Debunking 4 Commonly Believed Myths about Going Plant-Based

Debunking 4 Commonly Believed Myths about Going Plant-Based

Debunking 4 Commonly Believed Myths about Going Plant-Based

First off, let’s just admit there is a lot of conflicting information in health circles that you might find overwhelming. If you want to get into a heated debate, just tell someone that a specific diet is superior to another!

So how do you sift through all the nutrition noise and find out what would be best for you?

Well, let’s begin by entering into the hot debate of vegan versus whole food, plant-based diet.

Here’s an easy perspective on this:

A whole food, plant-based diet is all about what it includes. So that would be basically focused on plants such as nuts, legumes, fruits, whole grains, vegetables, and seeds. A plant-based diet avoids animal-derived foods.

Veganism is of course about excluding any animal products not just in diet but in all areas of life.

Diet is a very individual thing, but the problem with just using the word vegan is that you can eat a fairly unhealthy diet and still be vegan. You can eat a lot of processed foods like meat and cheese substitutes, candies etc. Of course, you might be a vegan and not do that at all!

The point is, using the term plant-based really encapsulates that this diet is based on whole foods from the earth that have been minimally processed.

Now let’s look at some of the top reasons people avoid going plant-based, and debunk the myths.

Myth 1: You won’t get enough protein from plants.

This is a big one! Everyone seems to be under the impression that you will immediately suffer from protein deficiency if you go plant-based. Well. It’s just not true. Like, at all!

Firstly, most people are consuming way too much protein than is healthy. Secondly, a complete protein is one that delivers all nine essential amino acids. Animal-based protein is NOT your only option.

All plant whole foods contain these nine essential amino acids.The only foods that do not supply all nine amino acids are processed foods such as white flour derived products.

So, as long as your diet is nutritionally varied, as a plant-based eater you are getting sufficient protein!

Myth 2: It’s too expensive.

If you focus on buying simple, whole foods you will definitely get better value for money nutritionally speaking.

Things like beans and lentils are much less pricey than meats, and they are bursting with protein, vitamins, and minerals. Consider buying in bulk to save.
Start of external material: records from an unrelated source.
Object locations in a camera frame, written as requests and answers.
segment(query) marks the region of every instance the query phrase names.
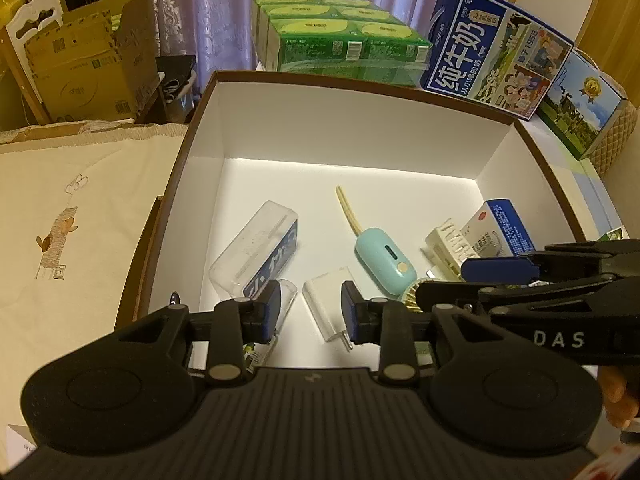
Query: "turquoise handheld device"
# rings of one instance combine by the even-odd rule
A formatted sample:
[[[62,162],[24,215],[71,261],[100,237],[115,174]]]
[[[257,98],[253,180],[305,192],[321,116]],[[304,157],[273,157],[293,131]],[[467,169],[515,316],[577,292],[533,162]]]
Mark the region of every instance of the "turquoise handheld device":
[[[400,296],[417,278],[414,266],[395,242],[382,229],[362,229],[340,186],[335,188],[338,200],[357,236],[356,254],[376,280],[392,296]]]

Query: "yellow cardboard box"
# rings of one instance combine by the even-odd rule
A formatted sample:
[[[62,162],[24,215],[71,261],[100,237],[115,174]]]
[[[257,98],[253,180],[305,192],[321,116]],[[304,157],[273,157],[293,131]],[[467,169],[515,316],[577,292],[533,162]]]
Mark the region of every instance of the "yellow cardboard box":
[[[151,0],[100,0],[66,12],[62,27],[26,43],[54,120],[137,116],[159,84],[150,6]]]

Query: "white charger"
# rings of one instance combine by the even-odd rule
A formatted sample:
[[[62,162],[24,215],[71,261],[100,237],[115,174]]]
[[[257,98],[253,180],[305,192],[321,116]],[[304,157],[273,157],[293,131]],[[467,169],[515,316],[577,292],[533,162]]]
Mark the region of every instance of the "white charger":
[[[348,351],[353,349],[353,343],[347,336],[347,327],[342,317],[340,296],[342,284],[352,282],[353,276],[348,267],[332,270],[305,282],[302,286],[302,296],[311,311],[316,325],[320,329],[325,341],[332,341],[340,337]]]

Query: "blue and white box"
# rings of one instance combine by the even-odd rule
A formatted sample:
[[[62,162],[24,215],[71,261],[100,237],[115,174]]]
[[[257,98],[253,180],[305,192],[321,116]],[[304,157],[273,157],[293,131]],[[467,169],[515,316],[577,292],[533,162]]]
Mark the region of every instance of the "blue and white box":
[[[487,200],[461,229],[481,258],[520,256],[535,251],[533,242],[511,200]]]
[[[425,90],[529,119],[573,43],[504,0],[437,0]]]

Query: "blue label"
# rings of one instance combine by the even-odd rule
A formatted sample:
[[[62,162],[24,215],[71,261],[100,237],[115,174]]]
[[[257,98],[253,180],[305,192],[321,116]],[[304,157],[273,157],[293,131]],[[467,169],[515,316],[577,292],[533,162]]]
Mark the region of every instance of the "blue label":
[[[280,243],[271,251],[271,254],[262,264],[260,270],[258,270],[255,276],[247,283],[247,286],[242,291],[246,298],[255,299],[258,294],[260,294],[263,286],[280,273],[284,264],[287,263],[287,260],[296,250],[297,241],[298,220],[293,222],[287,234],[282,237]]]
[[[514,256],[536,250],[510,200],[488,200],[487,203]]]
[[[493,0],[460,0],[440,59],[431,73],[430,88],[467,95],[506,10]]]
Check out your local famer’s market or local grower and compare buying seasonally from them over supermarket goods. While often being more economical, it’s also a great way to support local farmers and get organic and locally grown produce that is much fresher as it has not traveled from who knows where in a truck on the way to the store!

Myth 3: Plant-Based Diets Are High in Carbs

Carbs are not your enemy! Fruits, vegetables, and whole grains are high in complex carbs which is exactly what your human body needs for energy to work optimally.

Healthy plant-based carbs are literally life-giving. They are also rich in all the necessary minerals, antioxidants, phytonutrients and vitamins that you need, as well as being high in fiber and protein.

Consuming healthy fiber helps to slow the digestion of carbohydrates, which means you don’t experience that blood sugar rollercoaster of dips and spikes that is so damaging to your health.

Myth 4: You’re going to be hungry all the time.

Not true! Eating plants is not about only being allowed to munch on lettuce leaves as is so commonly believed. You can eat a hearty bowl of whole grain rice and beans or lentils, packed full of healthy carbs and fiber. You can eat veggie tacos, burritos, pastas, stir fries, soups, stews, curries..you name it!

What makes you feel full is really fiber, and there’s a lot of fiber in plant-based foods.

If you’re craving something with some fat, add avocado to your meal, or snack on some walnuts for the perfect blend of protein, fiber and healthy fat.

Have a berry smoothie with some almond butter, or make a brazil-nut shake with medjool dates and add super foods such as maca powder.

There is so much nutritional variety on a plant-based diet!

The Takeaway

If this is very new to you as a way of eating, for sure you might have to think a little more at first about what you are shopping for and how you are cooking. But guaranteed after a short time you will realize how easy it is to eat well, stay satisfied and most of all feeling amazing on a plant-based diet.

Why not begin with just 1-2 days a week all plant-based? Give it a try.